What this task involves: All lines from the opening of the data to the line containing "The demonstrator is" must be returned unchanged, and only those lines.

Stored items
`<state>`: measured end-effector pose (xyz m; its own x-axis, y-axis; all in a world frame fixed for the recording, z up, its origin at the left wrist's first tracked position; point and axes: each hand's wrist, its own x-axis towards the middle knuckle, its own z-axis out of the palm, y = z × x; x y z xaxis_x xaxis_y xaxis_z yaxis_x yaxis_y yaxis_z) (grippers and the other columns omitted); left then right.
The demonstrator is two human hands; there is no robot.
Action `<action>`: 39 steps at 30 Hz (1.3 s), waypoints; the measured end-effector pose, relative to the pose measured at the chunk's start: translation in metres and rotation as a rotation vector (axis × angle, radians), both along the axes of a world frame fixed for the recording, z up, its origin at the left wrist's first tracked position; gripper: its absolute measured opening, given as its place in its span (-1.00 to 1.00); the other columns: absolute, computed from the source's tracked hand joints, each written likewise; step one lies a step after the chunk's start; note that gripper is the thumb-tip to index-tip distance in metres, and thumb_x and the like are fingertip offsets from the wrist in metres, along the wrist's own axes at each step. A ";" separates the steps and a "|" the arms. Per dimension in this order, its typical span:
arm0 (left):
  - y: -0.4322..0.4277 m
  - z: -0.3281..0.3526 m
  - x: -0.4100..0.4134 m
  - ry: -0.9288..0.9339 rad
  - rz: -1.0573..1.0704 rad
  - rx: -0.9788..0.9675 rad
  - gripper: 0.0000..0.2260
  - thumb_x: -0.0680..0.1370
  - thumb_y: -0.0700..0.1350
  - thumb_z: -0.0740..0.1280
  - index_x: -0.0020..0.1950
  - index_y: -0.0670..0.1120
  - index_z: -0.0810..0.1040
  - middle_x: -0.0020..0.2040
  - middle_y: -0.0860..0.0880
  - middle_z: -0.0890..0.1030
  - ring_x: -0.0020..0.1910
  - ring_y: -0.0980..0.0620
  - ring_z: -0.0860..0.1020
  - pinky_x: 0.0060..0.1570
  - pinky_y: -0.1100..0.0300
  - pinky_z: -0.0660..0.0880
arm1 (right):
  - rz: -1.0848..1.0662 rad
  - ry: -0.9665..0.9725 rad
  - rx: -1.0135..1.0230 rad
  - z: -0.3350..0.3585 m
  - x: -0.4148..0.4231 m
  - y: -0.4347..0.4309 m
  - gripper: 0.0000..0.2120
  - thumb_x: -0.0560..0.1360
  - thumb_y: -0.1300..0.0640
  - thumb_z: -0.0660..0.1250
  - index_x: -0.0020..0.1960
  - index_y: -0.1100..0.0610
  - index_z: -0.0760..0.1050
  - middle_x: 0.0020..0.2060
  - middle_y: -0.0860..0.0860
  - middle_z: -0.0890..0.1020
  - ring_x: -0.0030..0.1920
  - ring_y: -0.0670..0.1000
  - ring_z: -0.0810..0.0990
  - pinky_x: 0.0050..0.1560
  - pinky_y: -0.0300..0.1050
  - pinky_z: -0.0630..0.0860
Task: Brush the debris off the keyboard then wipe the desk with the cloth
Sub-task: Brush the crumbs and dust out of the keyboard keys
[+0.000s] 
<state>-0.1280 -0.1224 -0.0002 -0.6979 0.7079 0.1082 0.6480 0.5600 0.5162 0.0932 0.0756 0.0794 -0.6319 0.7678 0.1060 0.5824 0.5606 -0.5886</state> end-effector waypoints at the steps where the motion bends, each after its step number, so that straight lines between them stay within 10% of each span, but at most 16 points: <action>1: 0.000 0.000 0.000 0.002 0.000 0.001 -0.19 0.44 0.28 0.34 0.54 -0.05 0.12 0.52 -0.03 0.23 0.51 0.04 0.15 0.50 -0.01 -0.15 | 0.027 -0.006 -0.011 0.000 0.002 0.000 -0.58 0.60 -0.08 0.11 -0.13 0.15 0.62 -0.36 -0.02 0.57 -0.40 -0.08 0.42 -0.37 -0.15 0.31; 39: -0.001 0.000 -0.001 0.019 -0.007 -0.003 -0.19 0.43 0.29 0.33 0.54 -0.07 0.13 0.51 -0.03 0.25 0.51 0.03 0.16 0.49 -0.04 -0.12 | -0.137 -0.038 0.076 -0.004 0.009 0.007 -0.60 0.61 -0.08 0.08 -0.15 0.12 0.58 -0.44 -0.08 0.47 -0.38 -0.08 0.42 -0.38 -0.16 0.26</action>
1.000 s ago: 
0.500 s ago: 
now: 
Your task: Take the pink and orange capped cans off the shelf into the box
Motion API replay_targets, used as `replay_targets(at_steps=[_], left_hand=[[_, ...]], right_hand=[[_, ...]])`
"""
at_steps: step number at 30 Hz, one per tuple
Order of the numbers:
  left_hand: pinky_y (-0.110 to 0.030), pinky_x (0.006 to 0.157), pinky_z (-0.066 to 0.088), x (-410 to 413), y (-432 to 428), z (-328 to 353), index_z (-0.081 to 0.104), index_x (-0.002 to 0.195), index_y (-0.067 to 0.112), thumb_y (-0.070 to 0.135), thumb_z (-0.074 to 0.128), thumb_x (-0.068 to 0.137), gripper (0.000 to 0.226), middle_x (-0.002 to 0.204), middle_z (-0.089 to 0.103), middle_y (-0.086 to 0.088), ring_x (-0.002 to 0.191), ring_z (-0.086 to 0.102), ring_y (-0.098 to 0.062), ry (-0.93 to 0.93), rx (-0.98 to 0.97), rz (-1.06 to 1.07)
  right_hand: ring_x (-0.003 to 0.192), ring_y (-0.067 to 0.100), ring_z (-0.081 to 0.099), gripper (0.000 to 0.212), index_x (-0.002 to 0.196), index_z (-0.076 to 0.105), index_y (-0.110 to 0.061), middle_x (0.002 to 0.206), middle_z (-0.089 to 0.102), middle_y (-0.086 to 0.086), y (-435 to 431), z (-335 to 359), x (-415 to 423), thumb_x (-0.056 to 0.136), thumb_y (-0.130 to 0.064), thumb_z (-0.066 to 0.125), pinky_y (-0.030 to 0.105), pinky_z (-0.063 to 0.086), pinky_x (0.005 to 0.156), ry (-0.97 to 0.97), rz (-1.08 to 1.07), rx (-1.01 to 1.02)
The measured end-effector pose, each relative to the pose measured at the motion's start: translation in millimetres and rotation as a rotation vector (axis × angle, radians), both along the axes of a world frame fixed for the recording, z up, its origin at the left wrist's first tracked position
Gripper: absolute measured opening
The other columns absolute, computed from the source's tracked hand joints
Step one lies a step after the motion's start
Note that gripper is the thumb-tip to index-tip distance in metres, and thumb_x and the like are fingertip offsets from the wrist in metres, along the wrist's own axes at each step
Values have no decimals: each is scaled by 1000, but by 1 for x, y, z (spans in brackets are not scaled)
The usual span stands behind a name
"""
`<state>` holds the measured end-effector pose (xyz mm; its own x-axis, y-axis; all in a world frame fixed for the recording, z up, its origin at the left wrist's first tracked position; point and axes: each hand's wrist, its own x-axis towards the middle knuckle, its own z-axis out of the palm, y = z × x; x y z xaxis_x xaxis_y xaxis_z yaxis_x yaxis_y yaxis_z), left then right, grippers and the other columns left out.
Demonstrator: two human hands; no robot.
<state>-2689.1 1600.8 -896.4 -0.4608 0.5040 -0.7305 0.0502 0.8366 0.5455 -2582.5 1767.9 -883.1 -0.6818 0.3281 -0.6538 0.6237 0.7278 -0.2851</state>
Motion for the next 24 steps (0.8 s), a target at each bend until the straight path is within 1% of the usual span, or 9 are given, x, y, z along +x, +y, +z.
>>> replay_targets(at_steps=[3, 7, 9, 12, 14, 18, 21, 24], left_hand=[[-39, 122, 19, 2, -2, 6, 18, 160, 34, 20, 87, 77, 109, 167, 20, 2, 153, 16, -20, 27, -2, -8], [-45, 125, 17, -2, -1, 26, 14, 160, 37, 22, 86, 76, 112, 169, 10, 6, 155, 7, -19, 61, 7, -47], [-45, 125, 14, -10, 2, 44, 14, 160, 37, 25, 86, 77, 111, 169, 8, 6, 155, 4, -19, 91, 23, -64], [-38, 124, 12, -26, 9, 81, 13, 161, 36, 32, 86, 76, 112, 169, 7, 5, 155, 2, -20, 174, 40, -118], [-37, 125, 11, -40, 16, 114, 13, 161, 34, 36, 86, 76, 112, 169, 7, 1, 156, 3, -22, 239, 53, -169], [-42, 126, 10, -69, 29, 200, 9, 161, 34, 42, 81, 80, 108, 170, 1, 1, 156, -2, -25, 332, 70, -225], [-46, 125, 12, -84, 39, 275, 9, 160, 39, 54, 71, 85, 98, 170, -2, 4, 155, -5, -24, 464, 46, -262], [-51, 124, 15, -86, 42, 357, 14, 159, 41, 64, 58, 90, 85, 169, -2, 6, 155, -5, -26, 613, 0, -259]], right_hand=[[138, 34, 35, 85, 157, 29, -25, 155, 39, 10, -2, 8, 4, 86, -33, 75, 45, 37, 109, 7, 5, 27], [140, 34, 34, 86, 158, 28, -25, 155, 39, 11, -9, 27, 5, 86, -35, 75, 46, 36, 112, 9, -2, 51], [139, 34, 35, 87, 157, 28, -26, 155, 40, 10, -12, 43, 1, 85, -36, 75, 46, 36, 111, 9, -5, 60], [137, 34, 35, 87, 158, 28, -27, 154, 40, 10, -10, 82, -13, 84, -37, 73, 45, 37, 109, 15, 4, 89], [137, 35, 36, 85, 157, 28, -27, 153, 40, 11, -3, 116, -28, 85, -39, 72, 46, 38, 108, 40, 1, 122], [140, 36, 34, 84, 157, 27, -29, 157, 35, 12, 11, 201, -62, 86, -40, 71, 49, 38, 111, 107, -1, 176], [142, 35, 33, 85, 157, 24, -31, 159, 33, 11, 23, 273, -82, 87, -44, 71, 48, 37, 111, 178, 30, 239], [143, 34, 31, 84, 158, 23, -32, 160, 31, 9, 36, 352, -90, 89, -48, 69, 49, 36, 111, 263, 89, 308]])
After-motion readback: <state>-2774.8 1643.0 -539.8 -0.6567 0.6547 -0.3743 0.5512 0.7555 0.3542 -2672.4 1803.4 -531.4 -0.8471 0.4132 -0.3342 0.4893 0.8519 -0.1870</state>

Reply:
`<state>`: measured end-effector pose (xyz m; its own x-axis, y-axis; all in a world frame fixed for the recording, z up, its origin at the left wrist's first tracked position; point and axes: each hand's wrist, its own x-axis towards the middle knuckle, its own z-axis out of the palm, y = z × x; x y z xaxis_x xaxis_y xaxis_z yaxis_x yaxis_y yaxis_z) (grippers and the other columns omitted); left then right.
The demonstrator is two human hands; there is no robot.

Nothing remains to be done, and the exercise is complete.